• _EXTRACTED ENTRIES_:

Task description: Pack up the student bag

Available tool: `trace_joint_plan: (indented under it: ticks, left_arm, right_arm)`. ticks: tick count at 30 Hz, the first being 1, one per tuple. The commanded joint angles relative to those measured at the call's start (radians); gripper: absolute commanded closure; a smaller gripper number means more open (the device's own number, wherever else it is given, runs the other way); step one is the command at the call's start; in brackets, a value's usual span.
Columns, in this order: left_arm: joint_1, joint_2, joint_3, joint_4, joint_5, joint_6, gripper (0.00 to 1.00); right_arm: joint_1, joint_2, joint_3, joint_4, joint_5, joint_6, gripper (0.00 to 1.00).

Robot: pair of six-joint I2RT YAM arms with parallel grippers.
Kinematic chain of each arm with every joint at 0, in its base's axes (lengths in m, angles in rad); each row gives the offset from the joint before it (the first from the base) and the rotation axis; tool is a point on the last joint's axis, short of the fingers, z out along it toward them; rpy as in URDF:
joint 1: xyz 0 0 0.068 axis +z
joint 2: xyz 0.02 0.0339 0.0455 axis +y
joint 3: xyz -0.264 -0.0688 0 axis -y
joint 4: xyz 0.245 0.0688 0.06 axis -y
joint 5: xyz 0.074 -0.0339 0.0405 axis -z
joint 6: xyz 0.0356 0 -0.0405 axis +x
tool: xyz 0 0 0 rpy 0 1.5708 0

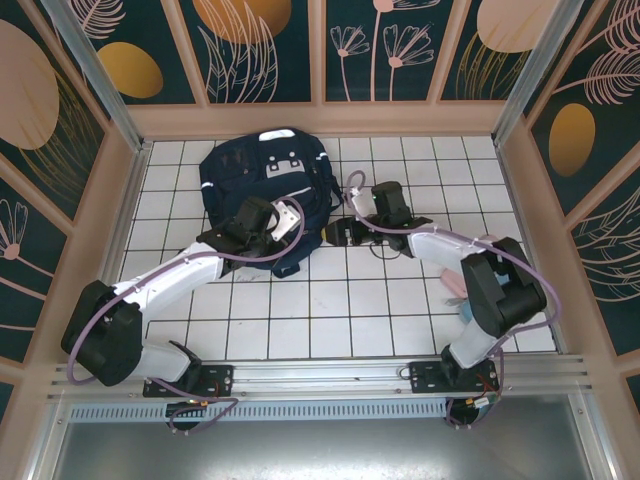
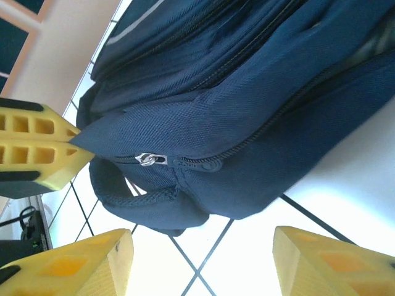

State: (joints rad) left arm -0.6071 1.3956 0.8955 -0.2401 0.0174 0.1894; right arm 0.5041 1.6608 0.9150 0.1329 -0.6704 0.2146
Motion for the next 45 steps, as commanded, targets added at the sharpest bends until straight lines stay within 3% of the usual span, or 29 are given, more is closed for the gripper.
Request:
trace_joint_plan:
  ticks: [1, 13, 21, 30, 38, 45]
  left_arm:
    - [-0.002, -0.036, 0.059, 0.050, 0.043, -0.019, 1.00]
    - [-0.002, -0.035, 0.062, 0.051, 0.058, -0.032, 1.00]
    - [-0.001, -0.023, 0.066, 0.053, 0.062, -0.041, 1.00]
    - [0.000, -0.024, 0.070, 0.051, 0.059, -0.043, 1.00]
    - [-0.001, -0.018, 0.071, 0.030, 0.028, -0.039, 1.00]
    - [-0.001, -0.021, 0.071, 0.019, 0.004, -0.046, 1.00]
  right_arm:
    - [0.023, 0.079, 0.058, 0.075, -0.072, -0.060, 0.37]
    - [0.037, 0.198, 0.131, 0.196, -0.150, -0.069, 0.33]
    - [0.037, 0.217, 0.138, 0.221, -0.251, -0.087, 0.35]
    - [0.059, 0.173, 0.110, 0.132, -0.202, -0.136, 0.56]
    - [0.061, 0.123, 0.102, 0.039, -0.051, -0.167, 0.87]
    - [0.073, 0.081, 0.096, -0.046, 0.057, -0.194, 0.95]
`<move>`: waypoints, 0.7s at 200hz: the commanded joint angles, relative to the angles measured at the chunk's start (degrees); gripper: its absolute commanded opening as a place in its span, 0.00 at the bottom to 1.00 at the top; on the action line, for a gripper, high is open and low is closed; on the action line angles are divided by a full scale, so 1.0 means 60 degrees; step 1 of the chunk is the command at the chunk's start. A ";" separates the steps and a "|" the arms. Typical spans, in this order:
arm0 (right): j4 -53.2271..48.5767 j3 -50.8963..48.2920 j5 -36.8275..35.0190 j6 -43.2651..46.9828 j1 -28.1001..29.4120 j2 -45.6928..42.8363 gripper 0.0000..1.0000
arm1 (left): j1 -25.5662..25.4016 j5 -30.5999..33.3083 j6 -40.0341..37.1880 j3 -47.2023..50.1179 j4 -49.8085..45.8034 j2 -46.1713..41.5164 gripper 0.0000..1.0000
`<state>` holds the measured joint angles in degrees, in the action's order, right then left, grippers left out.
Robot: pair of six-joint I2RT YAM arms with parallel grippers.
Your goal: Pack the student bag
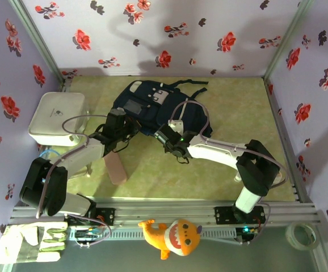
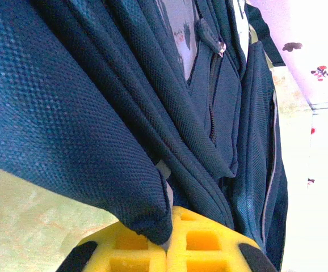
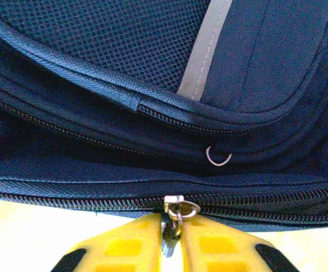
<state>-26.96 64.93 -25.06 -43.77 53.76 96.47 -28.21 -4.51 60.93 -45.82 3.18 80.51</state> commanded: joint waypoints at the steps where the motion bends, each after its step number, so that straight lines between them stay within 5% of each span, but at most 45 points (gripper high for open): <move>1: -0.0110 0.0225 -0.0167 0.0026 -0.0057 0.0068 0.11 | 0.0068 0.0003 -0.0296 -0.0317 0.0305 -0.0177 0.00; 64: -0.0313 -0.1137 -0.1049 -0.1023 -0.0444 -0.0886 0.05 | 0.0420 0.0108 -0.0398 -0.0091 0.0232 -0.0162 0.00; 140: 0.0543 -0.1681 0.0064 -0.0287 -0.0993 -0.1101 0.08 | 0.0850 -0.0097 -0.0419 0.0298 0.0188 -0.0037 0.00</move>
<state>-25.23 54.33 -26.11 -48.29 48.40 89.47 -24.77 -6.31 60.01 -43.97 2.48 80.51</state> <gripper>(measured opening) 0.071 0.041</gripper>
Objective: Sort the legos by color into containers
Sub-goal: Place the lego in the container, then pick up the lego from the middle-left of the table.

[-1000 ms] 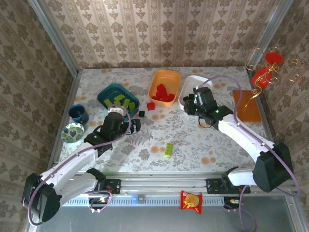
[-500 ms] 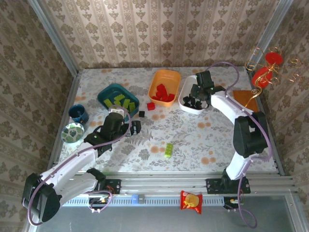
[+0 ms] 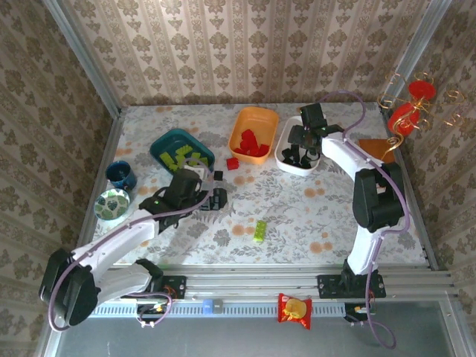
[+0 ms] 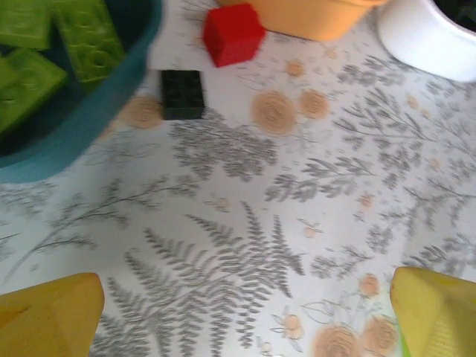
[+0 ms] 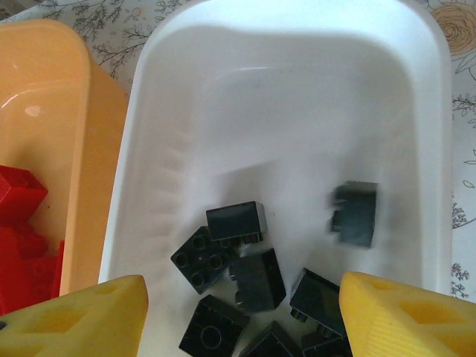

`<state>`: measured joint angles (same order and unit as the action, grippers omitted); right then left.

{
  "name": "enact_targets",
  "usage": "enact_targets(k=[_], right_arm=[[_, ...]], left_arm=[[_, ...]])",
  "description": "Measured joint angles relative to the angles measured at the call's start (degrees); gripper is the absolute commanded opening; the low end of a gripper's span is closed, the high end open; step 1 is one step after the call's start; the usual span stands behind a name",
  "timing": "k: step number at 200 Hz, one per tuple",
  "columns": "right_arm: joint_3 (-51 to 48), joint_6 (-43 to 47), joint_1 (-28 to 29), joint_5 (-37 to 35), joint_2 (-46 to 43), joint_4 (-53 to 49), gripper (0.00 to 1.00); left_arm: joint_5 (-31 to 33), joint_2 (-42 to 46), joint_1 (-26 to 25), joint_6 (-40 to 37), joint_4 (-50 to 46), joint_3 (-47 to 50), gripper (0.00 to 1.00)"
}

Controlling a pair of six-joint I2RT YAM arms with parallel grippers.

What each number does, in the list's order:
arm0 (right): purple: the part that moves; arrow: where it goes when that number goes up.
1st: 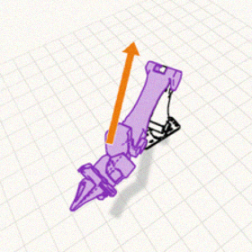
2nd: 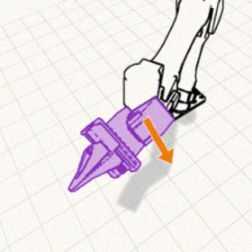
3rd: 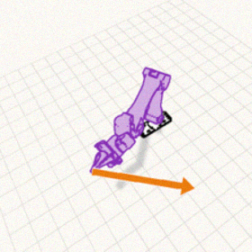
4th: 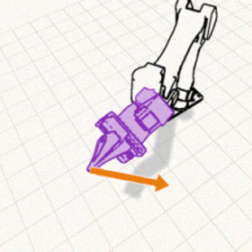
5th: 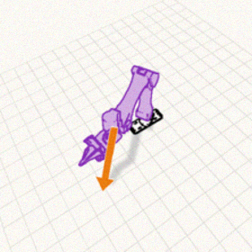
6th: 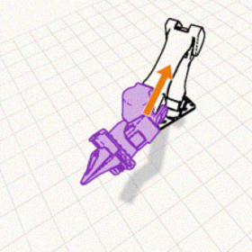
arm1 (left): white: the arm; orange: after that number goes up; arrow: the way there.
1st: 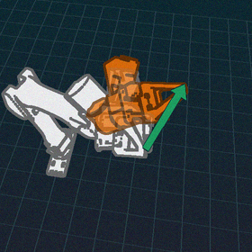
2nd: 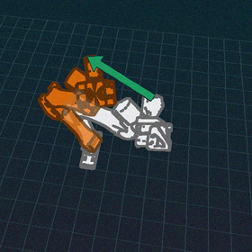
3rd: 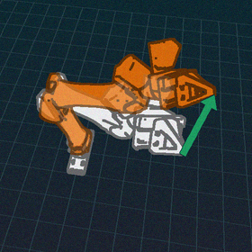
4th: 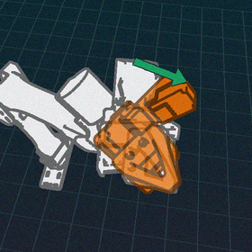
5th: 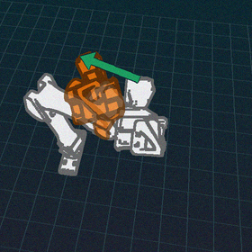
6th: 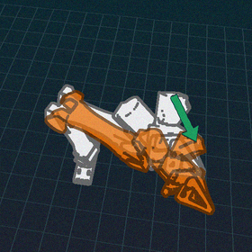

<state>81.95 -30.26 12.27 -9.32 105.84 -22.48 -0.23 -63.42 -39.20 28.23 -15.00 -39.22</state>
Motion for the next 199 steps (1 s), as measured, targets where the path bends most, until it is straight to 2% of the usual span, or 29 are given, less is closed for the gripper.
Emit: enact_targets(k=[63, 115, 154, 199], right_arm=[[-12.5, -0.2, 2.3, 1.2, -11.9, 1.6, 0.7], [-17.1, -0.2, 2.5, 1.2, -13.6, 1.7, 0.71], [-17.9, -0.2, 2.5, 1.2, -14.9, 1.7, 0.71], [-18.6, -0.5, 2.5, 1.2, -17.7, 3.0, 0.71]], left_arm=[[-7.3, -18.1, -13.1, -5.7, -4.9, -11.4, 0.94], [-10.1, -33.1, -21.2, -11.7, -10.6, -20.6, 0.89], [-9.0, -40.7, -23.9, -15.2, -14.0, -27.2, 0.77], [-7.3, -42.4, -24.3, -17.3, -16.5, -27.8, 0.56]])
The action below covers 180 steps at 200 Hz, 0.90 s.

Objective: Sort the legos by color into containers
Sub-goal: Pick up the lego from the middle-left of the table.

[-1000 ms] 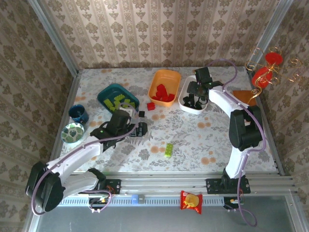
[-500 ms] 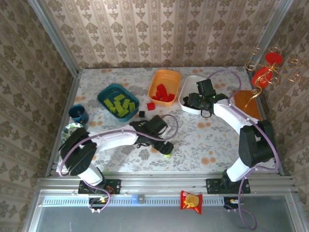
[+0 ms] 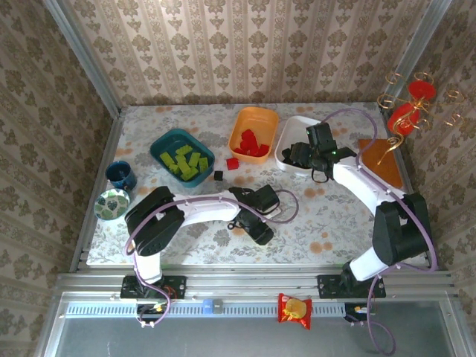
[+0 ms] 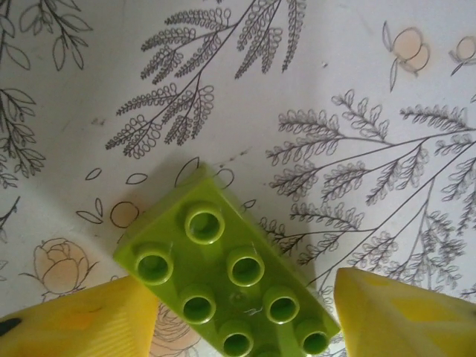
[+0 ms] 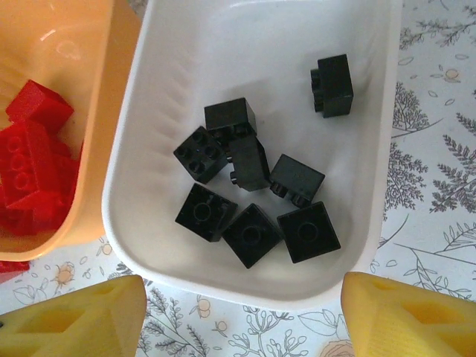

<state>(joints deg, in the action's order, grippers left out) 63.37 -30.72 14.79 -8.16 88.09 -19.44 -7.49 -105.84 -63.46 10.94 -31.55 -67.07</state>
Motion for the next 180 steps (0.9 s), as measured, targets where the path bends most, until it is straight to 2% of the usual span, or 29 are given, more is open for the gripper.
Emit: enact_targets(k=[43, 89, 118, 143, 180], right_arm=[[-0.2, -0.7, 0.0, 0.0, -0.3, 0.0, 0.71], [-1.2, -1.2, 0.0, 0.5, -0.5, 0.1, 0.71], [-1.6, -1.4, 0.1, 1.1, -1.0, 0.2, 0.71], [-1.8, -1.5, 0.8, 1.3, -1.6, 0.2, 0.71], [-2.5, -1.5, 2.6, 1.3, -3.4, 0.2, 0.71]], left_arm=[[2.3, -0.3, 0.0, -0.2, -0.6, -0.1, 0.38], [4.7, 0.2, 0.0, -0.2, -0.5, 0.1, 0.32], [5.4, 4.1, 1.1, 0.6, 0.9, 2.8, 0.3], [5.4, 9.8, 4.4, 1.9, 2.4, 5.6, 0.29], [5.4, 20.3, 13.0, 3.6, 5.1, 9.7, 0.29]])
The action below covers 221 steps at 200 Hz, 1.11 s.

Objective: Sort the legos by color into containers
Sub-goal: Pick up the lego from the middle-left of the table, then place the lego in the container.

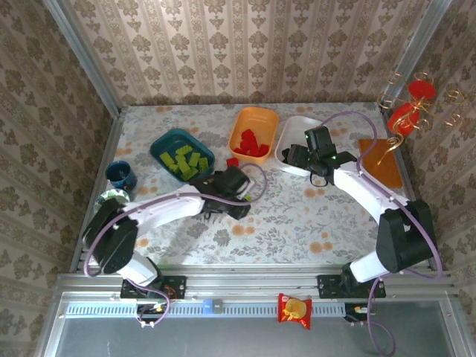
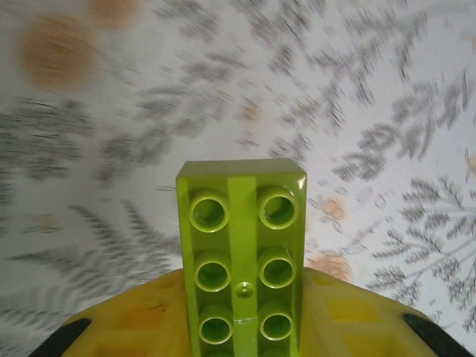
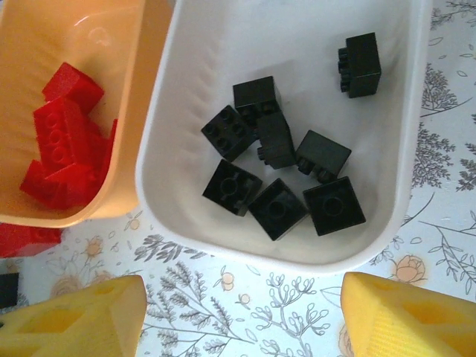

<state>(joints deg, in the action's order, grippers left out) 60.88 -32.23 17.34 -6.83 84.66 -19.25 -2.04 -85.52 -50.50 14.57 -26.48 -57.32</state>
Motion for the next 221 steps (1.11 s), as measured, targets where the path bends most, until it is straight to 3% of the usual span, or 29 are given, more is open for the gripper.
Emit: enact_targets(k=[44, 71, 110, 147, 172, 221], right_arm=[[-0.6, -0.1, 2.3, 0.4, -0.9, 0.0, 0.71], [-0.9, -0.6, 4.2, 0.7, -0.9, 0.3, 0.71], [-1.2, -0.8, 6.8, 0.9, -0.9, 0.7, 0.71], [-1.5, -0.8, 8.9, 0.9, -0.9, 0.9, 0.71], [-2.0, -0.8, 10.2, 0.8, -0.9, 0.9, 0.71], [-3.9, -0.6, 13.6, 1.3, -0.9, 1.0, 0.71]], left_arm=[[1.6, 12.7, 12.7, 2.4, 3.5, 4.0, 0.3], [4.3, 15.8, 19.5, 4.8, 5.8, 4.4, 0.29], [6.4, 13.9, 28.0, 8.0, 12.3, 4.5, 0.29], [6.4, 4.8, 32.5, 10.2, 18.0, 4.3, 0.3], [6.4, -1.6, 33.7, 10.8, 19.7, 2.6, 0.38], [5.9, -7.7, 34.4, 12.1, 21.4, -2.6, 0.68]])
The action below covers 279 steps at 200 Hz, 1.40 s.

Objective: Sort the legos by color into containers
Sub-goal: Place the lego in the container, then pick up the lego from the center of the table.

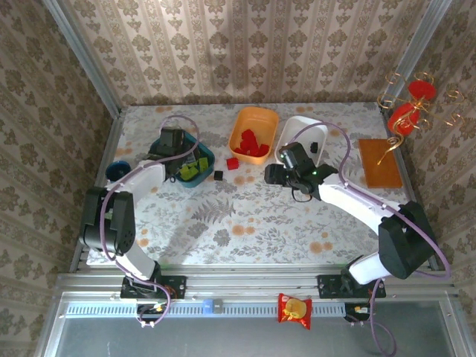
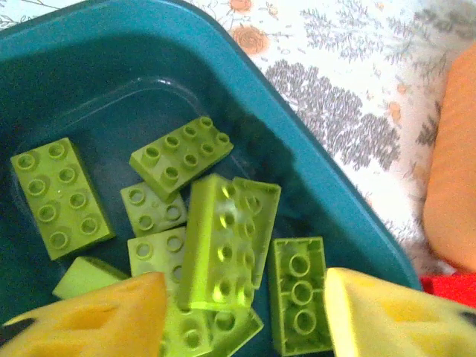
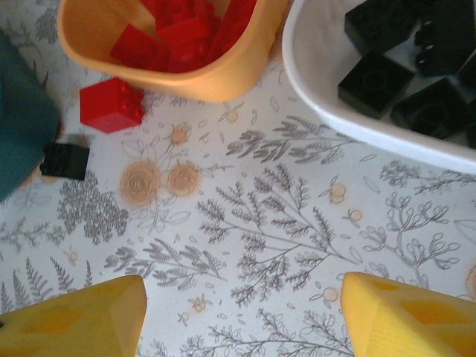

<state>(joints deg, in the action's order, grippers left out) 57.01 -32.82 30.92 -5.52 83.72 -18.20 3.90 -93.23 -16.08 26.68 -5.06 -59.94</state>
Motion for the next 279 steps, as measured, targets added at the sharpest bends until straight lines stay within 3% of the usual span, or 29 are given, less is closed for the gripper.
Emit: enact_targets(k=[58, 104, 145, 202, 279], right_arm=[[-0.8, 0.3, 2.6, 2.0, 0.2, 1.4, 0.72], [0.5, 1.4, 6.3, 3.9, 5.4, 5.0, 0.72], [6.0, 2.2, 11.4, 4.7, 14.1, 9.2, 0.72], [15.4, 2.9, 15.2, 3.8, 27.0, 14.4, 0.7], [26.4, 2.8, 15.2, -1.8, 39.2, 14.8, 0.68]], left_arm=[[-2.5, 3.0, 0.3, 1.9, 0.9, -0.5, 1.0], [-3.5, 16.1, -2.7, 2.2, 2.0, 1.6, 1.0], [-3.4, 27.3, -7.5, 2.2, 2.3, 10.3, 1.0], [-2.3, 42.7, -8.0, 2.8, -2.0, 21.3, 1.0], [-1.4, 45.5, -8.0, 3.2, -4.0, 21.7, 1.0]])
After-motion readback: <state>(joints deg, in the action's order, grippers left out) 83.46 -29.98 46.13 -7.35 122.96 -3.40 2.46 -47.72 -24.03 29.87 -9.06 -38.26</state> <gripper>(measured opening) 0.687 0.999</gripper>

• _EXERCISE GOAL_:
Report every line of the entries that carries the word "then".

• _ANSWER SECTION_:
`<state>` holds the measured joint angles in degrees, in the action's order, right then left, grippers left out.
Sub-goal: Place the lego in the container, then pick up the lego from the middle-left of the table.
`<state>`: measured joint angles (same order and unit as the action, grippers omitted); right then left.
Sub-goal: Pick up the lego from the middle-left of the table, then place the lego in the container.
Sub-goal: Place the lego in the container, then pick up the lego from the center of the table.

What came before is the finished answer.